Every experience begins with a contact with an object or person. Through that contact, a feeling tone arises; it could be unpleasant, pleasant, or neutral. The feeling tone creates an intention. The intention of an unpleasant feeling tone is aversion, to push away. The intention of a pleasant feeling tone is desire, to hold onto. And a neutral feeling tone is to ignore. And our intentions drive our thoughts, words and actions.
We want to notice the feeling tone when it first arises, so we can respond instead of react. But feeling tones can be quite subtle. We often don’t notice the pleasant feeling tone until it is a 5 on a scale of 1-10. On the other hand, we notice the negative as soon as it is -1. By becoming aware of the feeling tone, we can stop and take skillful action to keep us in our window of tolerance. When you are in your window of tolerance, your brain is functioning well: you can reflect, think rationally, make clear-headed decisions, handle emotions without losing control, and feel safe. When you are outside your window of tolerance, you are likely to flip your lid.
If we are aware the feeling tones that arise, we may be able to transform ourselves. It is the feeling tone keeps us hooked into our conditioned behavior of craving and aversion more so than the emotions. We want more of what feels pleasant because when the pleasant ends, it can feel unpleasant. We don’t want what feels unpleasant, so we push it away or cover it up with short term pleasures. Then we contract into a feeling of poor, poor pitiful me, or we blame others and attack. We often remain unaware of anything that feels neutral.
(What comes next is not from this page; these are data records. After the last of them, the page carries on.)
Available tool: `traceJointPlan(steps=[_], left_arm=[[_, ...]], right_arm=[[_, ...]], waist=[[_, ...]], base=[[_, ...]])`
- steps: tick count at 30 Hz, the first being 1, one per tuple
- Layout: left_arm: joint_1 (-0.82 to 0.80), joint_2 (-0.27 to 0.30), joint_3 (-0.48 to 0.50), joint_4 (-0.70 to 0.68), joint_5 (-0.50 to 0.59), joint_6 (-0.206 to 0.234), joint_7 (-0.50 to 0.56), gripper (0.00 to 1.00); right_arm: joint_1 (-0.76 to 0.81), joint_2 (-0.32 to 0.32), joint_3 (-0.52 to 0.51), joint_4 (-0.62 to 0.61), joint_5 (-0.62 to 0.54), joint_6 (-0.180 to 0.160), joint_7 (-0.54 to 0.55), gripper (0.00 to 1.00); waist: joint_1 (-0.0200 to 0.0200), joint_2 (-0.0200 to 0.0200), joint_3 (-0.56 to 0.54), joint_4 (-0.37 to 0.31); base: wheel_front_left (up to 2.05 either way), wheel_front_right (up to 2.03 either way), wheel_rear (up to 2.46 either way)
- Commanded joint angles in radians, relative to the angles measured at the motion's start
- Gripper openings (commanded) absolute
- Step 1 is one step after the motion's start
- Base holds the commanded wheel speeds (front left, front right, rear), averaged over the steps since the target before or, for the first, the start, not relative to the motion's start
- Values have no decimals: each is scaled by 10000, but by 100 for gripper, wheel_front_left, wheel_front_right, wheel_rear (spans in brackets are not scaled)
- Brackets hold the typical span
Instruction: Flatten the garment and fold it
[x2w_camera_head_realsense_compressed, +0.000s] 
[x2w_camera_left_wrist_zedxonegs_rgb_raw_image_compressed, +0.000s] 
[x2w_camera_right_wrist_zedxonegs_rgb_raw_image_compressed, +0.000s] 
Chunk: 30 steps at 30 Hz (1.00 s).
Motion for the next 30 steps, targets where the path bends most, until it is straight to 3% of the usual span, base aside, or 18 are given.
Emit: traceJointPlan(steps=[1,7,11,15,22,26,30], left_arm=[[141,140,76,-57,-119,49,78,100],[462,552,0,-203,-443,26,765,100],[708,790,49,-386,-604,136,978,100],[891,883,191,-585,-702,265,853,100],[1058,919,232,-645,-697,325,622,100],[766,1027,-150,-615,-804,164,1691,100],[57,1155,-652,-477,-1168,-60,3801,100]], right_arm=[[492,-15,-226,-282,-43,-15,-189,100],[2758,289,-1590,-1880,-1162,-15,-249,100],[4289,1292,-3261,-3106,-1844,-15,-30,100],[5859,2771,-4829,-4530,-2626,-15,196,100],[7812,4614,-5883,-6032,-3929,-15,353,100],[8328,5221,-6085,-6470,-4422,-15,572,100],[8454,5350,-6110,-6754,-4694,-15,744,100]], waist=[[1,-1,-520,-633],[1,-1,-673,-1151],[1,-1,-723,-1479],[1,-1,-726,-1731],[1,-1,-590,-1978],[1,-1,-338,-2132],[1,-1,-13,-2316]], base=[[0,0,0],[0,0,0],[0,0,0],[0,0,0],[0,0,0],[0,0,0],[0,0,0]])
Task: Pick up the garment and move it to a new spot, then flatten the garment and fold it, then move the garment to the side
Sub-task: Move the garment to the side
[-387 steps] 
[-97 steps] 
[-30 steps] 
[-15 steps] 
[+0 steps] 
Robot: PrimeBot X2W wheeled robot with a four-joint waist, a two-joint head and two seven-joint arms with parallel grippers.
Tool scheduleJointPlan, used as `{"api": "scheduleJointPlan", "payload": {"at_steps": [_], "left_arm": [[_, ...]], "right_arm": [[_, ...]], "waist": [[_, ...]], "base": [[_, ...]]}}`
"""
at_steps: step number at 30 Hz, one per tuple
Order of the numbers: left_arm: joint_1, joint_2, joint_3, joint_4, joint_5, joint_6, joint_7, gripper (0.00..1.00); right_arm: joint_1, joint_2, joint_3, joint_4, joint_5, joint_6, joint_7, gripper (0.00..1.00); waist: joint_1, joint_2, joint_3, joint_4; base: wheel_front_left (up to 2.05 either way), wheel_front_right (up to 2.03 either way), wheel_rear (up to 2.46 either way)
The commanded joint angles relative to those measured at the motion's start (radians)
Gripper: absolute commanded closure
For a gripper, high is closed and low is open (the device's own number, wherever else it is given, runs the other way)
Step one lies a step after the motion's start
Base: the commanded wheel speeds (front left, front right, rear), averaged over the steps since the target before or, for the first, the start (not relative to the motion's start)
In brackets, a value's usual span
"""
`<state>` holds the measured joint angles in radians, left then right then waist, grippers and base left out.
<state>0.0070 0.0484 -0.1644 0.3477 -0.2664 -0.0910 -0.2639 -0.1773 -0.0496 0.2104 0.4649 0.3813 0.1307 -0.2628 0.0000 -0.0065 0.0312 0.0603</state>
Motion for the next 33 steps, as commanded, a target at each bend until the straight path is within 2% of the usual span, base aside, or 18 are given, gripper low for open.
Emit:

Let’s take a look at some emotions and the feeling tones they evoke. The emotions inside the white box are inside your window of tolerance. You are able to make clear-headed decisions and respond skillfully. If you are unaware of the emotions, they may intensify, moving you out of your window of tolerance.
Even pleasant emotions can cause us to act unskillfully if we allow them to get too intense. I love watching my grandkids playing together. Rolling around like puppies, laughing and being silly. They look so happy, I hate to tell them to calm down. But standing on the outside, I can see they have gone outside their window of tolerance and one or both will get either hurt feelings or physically hurt as they were too over excited.
Even if the feeling tone is neutral, we have to watch the intensity. If we allow it to intensify outside of our window of tolerance, we end up with indifference or apathy. Boredom comes from not paying attention to and fully experiencing the neutral moments.
When you are in a negative mood, don’t do anything. Anything you do, say or think will be negative in some way because the unpleasant feeling tones put us on our hamster wheel of reactivity. Sometimes causing us to spin further and further out of control. I may have an unpleasant feeling tone due to watching the news. And because I am unaware of it, it can impact my thoughts. All of a sudden, my husband does something that would be a minor irritation. But because of the negative feeling tone I have, I blow it out of proportion and get really angry. Since I am already on my hamster wheel of reactivity, anything he says or does will just make things worse.
So, you see, the problem is not what we perceive as pleasant or unpleasant, but our reaction. Our reaction leads to thought chains and those thought chains lead to emotional stress. If we are mindful, we see that those feeling tones are not permanent. We don’t have to do anything but be aware of them. Once we are aware, they loosen their hold over us. And eventually they pass away of their own accord. If they don’t pass away it is because we are feeding them with our story-lines.
We cannot avoid experiencing pleasant, unpleasant or neutral feelings. They just happen naturally. Mindfulness of feeling tones can give us the space we need so we take skillful actions and refrain from unskillful ones. May you be aware of your feeling tones.